Nunca había estado en una situación tan extraña. Siempre que el necesito saber algo lo conseguía rápidamente, pero a ella no la podía presionar. Sentía que si lo hacía ella se encerraría en una burbuja y nadie sabría nunca que paso luego de cada sueño.

"Por favor…" ella nunca lo había visto suplicarle así. Se sentía extraño que alguien le ruegue confesar uno de sus más íntimos secretos y que ella estuviera dispuesta a hacerlo.

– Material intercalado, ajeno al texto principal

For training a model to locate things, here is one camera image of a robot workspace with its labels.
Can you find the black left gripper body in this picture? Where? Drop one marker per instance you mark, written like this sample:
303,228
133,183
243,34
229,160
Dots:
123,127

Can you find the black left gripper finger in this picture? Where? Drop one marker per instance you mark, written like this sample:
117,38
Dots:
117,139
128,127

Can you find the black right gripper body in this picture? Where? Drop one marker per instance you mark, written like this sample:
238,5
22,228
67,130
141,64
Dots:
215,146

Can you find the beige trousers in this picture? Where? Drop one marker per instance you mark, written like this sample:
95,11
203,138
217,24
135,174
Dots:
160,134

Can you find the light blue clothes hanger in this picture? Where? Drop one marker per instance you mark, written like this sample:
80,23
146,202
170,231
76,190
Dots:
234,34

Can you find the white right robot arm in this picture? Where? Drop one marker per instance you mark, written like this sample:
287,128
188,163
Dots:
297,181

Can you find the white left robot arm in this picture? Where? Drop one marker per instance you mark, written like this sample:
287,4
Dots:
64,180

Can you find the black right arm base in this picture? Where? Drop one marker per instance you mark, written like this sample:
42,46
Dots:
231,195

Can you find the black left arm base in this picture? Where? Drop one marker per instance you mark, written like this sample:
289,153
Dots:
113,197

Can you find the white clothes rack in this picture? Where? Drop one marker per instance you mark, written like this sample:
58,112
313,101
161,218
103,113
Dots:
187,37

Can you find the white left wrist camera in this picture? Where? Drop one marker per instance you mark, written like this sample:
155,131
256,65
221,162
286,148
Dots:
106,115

"Lo tuve la noche anterior a que mis padres me abandonaran, cuando me secuestraron en El Salvador, cuando recibimos el caso en que terminaste en el hospital y a mi casi me matan, cuando descubrí el cuerpo de mi madre, cuando nos enterraron vivos a Hodgins y a mi, y la noche anterior a la muerte de Epps."

Cuando termino de hablar tomó un respiro y se largo a llorar nuevamente. Booth trataba de entender que era lo que estaba pasando hasta que decidió entender después y ayudarla ahora. Ella lo necesitaba en ese momento, y fuerte, no confundido.

Ella estaba parada en medio del cuarto llorando desconsolada y el estaba sentado en la cama analizando la situación. Cuando finalmente cayo en la cuenta de que esa mujer que el tanto quería estaba en un cuarto de hotel llorando sus penas, esperando a que el tienda su mano y la ayude a salir de esas sombras, se paro rápidamente y la tomo en sus brazos, dejo que se descargue y luego trato de calmarla.

Escucharla llorar lo destrozaba y no pudo evitar que unas lágrimas rodaran por sus mejillas, pero las seco con la manga de su saco sin que ella lo notara. No podía verlo llorar. Necesitaba un refugio donde esconderse del resto del mundo y ese refugio no podía ser un manojo de lágrimas.

Estuvieron ahí hasta que Brennan se calmo. Luego le pidió a Booth que vaya a buscar algo para desayunar mientras ella se duchaba, pero el le dijo que no se iba a mover de donde estaba, que iba a esperar a que ella salga e iban a pedir el servicio a la habitación.

"Esta bien, salgo en 20 minutos." Dijo Brennan y cerró la puerta del baño.

Booth se quedo pensando que sería lo que iba a pasar ese día. De lo que estaba seguro era que era algo malo, algo muy malo.